## Your goal
Report, as a single number, how many lines of the records contain the word "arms".

Records from a dataset:
* * *
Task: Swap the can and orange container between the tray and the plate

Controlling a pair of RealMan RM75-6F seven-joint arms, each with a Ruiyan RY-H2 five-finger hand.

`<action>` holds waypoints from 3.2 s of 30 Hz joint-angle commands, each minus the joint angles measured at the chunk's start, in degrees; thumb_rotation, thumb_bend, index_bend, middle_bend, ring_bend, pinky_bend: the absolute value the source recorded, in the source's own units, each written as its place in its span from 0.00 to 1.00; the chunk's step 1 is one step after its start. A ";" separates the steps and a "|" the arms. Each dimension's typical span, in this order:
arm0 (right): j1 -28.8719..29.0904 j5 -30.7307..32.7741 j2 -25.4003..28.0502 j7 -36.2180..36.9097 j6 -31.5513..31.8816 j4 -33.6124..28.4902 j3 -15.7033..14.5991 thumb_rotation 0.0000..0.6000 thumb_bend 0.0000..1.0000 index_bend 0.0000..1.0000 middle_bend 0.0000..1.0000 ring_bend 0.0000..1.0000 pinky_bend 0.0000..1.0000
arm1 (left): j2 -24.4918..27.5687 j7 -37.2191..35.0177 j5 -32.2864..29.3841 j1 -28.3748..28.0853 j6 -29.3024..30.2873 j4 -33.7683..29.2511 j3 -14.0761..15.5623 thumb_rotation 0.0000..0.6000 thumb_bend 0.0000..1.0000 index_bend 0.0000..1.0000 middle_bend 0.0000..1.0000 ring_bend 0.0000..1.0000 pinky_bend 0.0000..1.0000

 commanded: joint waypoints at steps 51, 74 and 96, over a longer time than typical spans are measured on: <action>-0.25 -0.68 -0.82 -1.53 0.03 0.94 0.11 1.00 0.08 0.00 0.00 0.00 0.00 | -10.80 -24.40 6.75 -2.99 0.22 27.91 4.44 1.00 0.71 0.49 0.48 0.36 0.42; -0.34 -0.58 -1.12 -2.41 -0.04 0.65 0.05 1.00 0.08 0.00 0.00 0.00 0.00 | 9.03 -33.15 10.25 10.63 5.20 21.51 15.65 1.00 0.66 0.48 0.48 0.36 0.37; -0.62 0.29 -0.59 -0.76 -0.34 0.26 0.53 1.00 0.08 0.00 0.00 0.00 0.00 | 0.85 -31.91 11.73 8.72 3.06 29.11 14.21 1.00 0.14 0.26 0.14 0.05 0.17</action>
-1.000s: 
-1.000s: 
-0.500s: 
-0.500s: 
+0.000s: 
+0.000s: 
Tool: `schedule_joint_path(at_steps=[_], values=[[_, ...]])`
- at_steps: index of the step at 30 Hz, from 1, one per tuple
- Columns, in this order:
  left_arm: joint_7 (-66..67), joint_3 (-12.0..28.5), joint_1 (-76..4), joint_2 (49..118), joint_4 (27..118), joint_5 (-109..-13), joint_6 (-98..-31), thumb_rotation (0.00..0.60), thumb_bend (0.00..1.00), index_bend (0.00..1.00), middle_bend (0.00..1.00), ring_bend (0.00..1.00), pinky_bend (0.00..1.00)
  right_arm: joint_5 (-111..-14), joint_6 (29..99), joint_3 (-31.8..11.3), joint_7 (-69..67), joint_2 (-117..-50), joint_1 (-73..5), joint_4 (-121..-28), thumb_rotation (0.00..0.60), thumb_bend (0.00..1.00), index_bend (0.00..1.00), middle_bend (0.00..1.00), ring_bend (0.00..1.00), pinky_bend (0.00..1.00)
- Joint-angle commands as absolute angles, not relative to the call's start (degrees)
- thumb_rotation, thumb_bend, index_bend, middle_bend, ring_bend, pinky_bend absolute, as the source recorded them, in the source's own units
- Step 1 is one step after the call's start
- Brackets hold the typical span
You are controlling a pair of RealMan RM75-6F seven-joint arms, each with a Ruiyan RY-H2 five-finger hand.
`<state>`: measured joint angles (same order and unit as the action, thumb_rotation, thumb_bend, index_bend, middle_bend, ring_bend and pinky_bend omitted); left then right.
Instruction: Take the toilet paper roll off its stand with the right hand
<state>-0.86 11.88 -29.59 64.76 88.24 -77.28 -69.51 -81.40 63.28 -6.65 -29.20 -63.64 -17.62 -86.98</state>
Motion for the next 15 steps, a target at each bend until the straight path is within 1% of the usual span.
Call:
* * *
## Answer to the exercise
3